Report every line of the records below that includes the string "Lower".
***** GIVEN RECORDS *****
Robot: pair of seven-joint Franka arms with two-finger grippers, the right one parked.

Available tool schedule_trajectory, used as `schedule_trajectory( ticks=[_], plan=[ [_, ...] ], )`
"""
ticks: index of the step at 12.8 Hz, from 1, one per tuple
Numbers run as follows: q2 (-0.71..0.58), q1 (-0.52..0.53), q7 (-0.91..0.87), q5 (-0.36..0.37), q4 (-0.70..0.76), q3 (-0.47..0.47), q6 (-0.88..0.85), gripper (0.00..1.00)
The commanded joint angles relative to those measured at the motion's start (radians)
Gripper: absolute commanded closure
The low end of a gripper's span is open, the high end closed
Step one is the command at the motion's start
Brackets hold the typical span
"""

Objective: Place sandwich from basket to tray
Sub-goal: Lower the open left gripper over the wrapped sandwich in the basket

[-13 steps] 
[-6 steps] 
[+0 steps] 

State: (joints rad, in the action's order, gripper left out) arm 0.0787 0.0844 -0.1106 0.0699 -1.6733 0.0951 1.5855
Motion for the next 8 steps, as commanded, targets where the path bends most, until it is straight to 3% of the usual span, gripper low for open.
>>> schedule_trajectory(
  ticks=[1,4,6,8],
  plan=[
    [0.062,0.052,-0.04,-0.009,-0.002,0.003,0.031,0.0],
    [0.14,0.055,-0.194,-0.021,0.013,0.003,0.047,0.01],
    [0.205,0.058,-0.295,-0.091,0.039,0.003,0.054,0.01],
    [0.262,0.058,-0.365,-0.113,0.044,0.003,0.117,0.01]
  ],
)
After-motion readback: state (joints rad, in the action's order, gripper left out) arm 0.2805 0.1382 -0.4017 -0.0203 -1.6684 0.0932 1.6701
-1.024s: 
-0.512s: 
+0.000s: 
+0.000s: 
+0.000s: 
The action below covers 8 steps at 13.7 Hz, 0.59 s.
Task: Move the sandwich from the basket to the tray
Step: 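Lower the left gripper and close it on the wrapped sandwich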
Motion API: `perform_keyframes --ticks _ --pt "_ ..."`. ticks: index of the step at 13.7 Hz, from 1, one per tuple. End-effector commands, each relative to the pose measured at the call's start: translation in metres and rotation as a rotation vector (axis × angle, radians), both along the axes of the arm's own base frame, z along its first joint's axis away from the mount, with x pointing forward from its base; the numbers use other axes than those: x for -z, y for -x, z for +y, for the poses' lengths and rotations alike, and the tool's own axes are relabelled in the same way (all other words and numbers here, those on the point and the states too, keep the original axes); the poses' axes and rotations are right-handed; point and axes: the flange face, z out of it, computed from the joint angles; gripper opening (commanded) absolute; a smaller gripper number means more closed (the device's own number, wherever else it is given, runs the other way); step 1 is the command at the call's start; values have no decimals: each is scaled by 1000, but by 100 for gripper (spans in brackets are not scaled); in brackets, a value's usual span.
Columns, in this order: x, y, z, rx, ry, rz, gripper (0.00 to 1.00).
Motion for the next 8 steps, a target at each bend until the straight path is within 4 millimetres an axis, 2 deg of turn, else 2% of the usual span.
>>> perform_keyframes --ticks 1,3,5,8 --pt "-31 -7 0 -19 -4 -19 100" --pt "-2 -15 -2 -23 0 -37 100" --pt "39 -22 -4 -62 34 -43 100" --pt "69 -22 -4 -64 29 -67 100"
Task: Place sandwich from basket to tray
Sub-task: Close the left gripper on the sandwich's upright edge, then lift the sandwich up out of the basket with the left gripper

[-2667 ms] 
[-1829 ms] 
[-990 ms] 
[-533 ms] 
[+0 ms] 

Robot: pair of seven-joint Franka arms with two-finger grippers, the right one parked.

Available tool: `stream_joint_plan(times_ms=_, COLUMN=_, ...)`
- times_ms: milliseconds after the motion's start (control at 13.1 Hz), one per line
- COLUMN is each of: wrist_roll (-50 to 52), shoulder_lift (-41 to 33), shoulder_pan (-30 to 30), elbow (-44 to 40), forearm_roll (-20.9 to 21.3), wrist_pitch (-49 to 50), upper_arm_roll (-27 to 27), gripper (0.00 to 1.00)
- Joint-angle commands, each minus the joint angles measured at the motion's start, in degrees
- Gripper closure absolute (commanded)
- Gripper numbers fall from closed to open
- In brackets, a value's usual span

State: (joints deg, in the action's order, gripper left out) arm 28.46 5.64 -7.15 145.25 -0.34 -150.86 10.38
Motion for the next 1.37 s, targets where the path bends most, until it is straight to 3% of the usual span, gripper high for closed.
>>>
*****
- _SOLUTION_
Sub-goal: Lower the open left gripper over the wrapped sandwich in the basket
Step: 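Lower the left gripper and close it on the wrapped sandwich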

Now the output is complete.